Modules
Like a class, a module is a named group of
methods, constants, and class variables. Modules are defined much like
classes are, but the module
keyword
is used in place of the class
keyword. Unlike a class, however, a module cannot be instantiated, and
it cannot be subclassed. Modules stand alone; there is no “module
hierarchy” of inheritance.
Modules are used as namespaces and as mixins. The subsections that follow explain these two uses.

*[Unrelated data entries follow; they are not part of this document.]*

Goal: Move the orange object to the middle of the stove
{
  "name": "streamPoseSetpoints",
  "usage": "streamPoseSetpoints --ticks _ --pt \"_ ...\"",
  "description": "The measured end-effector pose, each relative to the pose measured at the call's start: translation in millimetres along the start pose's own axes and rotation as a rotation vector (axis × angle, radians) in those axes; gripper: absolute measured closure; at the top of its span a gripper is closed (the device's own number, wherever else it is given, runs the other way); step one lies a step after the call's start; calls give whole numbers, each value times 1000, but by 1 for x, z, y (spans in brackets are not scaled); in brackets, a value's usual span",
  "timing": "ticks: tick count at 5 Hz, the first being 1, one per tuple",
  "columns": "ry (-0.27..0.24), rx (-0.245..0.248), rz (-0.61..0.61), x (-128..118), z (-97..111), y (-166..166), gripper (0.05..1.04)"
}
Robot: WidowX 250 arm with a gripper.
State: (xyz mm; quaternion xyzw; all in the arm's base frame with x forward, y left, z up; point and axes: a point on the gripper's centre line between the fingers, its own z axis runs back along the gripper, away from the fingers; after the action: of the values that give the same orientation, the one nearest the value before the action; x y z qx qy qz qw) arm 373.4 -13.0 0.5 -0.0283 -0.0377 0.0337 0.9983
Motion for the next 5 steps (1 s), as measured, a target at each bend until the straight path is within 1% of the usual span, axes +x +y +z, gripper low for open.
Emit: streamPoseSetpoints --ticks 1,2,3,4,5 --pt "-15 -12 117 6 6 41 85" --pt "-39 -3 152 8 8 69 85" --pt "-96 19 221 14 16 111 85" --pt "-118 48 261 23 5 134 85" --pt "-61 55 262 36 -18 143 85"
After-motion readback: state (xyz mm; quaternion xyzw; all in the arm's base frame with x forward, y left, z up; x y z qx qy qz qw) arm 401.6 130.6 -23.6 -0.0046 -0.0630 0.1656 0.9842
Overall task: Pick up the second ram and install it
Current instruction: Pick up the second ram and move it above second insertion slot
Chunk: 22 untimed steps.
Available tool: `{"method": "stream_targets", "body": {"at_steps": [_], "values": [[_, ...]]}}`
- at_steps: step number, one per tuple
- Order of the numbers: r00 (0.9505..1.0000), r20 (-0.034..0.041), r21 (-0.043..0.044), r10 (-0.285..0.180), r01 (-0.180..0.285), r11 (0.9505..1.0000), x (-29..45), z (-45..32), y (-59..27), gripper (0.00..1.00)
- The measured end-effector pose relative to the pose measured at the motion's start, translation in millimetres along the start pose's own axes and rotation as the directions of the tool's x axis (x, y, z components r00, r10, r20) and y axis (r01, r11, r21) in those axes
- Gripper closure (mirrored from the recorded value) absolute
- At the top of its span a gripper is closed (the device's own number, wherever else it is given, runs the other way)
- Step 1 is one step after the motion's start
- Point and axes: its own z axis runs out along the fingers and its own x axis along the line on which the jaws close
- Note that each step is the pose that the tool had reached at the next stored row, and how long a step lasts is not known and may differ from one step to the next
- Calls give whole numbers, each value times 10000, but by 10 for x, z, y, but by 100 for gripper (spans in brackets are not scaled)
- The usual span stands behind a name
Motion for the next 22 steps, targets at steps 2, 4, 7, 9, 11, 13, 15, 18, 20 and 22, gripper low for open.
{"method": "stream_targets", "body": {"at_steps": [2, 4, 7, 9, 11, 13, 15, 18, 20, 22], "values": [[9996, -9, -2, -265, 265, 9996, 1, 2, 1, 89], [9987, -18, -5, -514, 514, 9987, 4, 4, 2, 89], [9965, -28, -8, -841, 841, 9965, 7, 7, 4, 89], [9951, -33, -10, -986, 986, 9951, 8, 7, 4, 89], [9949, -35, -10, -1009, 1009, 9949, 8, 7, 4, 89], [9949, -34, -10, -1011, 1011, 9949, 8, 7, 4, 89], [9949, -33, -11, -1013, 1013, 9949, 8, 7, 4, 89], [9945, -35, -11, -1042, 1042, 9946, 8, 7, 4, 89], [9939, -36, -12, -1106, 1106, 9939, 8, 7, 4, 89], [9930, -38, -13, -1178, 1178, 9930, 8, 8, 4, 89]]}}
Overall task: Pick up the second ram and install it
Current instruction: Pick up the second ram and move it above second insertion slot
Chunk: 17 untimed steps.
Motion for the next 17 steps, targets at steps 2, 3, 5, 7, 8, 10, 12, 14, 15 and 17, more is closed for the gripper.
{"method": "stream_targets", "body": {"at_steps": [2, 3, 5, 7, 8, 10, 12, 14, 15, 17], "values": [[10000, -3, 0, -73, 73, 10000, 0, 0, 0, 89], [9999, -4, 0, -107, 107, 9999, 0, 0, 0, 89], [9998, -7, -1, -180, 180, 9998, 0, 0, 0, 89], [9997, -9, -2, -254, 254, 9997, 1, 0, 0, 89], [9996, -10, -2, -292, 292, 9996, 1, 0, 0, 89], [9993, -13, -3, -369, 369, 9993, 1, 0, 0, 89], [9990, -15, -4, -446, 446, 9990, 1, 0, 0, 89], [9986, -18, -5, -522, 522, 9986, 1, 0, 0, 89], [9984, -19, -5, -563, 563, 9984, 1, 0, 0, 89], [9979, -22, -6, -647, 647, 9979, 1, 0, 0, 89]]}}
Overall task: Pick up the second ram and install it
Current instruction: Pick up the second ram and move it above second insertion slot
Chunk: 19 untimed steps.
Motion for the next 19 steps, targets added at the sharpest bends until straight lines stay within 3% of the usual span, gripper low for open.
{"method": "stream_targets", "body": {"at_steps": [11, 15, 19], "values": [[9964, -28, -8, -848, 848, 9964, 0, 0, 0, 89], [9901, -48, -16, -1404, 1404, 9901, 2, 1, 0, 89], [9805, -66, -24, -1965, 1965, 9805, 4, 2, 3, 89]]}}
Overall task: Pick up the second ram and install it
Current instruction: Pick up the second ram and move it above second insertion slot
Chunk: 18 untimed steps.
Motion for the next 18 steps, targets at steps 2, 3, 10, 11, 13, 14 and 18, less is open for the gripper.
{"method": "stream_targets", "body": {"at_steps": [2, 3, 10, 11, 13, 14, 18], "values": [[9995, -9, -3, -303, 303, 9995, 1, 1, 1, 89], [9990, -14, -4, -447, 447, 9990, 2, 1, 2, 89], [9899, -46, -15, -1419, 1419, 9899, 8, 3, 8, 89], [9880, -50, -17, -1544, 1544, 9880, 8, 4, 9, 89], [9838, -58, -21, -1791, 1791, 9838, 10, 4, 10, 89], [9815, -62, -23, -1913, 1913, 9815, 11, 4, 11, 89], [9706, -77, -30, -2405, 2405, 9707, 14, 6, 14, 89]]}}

Just as a class object is an instance of the Class
class, a module object is an instance of
the Module
class. Class
is a subclass of Module
. This means that all classes are
modules, but not all modules are classes. Classes can be used as
namespaces, just as modules can. Classes cannot, however, be used as
mixins.
Modules as Namespaces
Modules are a good way to group related methods when object-oriented programming is not necessary. Suppose, for example, you were writing methods to encode and decode binary data to and from text using the Base64 encoding. There is no need for special encoder and decoder objects, so there is no reason to define a class here. All we need are two methods: one to encode and one to decode. We could define just two global methods:
def base64_encode end def base64_decode end
To prevent namespace collisions with other encoding and decoding
methods, we’ve given our method names the base64
prefix. This solution works, but most programmers prefer to avoid adding methods to the global namespace when possible. A better solution, ...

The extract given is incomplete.